As we learnt in previous topics and from diagram we know :

$h_θ(x)$ = $ g(θ_{0}x_0 + θ_{1}x_1 + θ_{2}x_2 ) $ where x0 = 1 (bias input)

How to find the values of θ we will see later on but let’s assume we were able to find it. So :

$θ_0$ = -10
$θ_1$ = 20
$θ_2$ = 20

After subtituting the values our equation will become :

$h_θ(x)$ = $ g(-10x_0 + 20x_1 + 20x_2 ) $

We are using sigmoid activation function which is :

h(x) = g(z) = $\Large\frac{1}{1+e^{-z}}$

After putting each possible values of x1 and x2 we get :

x1 x2 h(x)
0 0 g(-10) = 0
0 1 g(10) = 1
1 0 g(10) = 1
1 1 g(30) = 1

As we can see from the table above, our neural network is able to predict and implement a Logic OR operation.

NOT Function

Let’s try to create a neural network which will represent and Logic NOT Function. So as far we know it will have just 1 input - x1. The diagram of neural network will look like this :

NOT_Function

Here :

x1 belongs to {0,1}
y belongs to NOT of x1

As we learnt in previous topics and from diagram we know :

$h_θ(x)$ = $ g(θ_{0}x_0 + θ_{1}x_1 ) $ where x0 = 1 (bias input)
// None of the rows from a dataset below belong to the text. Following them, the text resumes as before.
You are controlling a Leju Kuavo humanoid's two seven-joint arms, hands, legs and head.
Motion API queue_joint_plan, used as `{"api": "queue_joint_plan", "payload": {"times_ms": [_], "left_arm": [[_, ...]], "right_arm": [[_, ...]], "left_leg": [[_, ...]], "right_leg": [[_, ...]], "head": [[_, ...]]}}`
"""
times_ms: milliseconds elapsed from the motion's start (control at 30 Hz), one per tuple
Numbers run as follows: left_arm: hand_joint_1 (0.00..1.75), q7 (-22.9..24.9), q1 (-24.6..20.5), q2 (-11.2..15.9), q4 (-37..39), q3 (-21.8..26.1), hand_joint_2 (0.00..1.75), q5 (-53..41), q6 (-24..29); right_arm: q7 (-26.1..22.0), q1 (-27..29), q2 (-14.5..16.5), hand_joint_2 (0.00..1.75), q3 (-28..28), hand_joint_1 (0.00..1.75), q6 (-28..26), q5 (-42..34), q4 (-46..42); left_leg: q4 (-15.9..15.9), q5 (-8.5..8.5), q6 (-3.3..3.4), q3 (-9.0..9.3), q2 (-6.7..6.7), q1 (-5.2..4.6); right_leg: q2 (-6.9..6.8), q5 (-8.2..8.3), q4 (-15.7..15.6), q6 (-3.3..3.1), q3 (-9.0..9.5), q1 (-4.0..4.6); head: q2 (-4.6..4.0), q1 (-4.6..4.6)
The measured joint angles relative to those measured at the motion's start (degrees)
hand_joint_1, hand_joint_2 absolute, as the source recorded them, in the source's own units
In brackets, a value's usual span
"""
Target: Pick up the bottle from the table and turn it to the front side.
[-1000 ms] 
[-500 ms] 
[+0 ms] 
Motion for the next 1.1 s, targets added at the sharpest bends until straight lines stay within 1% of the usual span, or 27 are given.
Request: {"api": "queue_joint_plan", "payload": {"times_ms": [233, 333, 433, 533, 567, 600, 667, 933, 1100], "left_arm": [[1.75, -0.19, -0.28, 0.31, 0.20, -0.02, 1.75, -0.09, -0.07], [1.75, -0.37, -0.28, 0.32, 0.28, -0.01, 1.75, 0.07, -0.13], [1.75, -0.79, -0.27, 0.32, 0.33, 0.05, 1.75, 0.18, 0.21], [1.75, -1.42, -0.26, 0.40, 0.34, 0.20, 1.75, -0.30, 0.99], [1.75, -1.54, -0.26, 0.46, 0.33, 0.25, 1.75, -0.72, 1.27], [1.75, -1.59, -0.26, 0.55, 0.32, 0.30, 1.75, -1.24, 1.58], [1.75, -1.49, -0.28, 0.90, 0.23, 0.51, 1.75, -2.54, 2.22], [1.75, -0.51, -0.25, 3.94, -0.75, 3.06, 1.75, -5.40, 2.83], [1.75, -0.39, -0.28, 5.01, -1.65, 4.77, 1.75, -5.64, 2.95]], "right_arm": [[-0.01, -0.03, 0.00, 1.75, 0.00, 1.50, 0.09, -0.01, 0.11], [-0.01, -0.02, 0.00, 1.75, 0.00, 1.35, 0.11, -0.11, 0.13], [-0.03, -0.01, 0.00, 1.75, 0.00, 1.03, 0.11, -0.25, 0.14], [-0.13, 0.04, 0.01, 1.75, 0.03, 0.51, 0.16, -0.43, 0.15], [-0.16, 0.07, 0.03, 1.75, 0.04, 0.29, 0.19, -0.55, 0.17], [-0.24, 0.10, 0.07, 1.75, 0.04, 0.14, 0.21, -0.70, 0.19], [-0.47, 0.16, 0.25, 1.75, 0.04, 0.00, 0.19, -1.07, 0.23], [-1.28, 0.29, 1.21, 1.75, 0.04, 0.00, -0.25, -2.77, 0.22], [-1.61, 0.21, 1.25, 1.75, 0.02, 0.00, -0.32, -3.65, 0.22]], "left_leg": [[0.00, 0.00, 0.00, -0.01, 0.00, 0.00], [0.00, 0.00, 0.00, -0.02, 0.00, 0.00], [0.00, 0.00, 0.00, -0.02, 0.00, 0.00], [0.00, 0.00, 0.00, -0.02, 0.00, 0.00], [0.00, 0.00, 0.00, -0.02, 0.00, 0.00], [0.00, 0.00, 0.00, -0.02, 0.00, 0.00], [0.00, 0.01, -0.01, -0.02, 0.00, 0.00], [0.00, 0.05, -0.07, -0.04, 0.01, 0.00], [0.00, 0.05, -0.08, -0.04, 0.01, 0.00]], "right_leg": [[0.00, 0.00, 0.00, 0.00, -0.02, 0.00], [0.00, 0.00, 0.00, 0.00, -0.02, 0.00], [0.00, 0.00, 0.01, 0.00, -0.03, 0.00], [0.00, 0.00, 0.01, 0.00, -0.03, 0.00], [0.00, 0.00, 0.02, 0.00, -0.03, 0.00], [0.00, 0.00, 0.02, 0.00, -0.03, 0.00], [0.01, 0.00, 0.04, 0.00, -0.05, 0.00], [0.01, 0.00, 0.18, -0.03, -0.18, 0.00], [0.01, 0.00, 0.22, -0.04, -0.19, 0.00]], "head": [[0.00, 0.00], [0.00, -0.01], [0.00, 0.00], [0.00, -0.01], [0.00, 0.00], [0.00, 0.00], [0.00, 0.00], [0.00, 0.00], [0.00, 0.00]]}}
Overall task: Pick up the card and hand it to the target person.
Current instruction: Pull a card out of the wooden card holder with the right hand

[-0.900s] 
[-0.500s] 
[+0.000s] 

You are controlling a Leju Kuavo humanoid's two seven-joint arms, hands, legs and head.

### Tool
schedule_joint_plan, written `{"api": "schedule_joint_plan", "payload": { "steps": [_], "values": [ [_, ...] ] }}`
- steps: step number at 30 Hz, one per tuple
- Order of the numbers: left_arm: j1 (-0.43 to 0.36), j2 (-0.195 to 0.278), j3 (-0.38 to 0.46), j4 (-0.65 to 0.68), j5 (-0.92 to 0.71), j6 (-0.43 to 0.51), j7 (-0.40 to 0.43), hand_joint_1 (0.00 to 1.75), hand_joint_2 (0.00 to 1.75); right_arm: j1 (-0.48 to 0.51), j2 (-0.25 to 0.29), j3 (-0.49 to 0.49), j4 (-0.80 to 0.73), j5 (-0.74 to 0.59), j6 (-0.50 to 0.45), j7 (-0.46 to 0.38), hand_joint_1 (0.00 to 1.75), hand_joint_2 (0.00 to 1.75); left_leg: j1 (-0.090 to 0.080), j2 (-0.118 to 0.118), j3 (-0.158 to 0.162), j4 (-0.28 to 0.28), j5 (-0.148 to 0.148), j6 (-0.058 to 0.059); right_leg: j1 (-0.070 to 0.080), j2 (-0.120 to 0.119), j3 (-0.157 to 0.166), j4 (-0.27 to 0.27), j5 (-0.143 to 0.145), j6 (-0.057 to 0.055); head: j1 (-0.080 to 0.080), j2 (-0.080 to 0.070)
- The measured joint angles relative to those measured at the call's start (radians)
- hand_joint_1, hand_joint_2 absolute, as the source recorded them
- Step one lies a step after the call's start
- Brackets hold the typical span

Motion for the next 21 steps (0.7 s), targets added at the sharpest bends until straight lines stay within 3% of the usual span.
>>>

How to find the values of θ we will see later on but let’s assume we were able to find it. So :

$θ_0$ = 10
$θ_1$ = -20

After subtituting the values our equation will become :

$h_θ(x)$ = $ g(10x_0 - 20x_1 ) $

We are using sigmoid activation function which is :

h(x) = g(z) = $\Large\frac{1}{1+e^{-z}}$

After putting each possible values of x1 and x2 we get :

x1 h(x)
0 g(10) = 1
1 g(-10) = 0

As we can see from the table above, our neural network is able to predict and implement a Logic NOT operation.

XNOR Function

Let’s try to create a neural network which will represent and Logic XNOR Function. Instead of creating new neural network we will try to use the 3 existing neural network and club them. Let’s see this new neural network :

XNOR_Function

Here red represents AND Neural network, Blue represents Not x and Not x and green represents OR neural network. All the values of θ are shown in the image. So after substituting we will get :

x1 x2 a1 a2 h(x)
0 0 0 1 1
0 1 0 0 0
1 0 0 0 0
1 1 1 0 1

As we can see from the table above, our neural network is able to predict and implement a Logic XNOR operation. This was an example with 2 layer of neural network. Similarly we can create any number of layers.

MultiClass Classification

Till now we were working when the output was of range either 0 or 1. But what if our output is of range 0,1,2,3,4 etc? For eg :

MultiClass

As you can see in the above image the final layer has 4 h(x). So in this scenerio instead of getting h(x) = 0,1,2,3 we will get a vector of values of h(x). So if h(x) vector contained :

0
0
1
0

The 3rd value is 1 so our neural network will select the 3rd category as output. That is how our multiclass neural network works.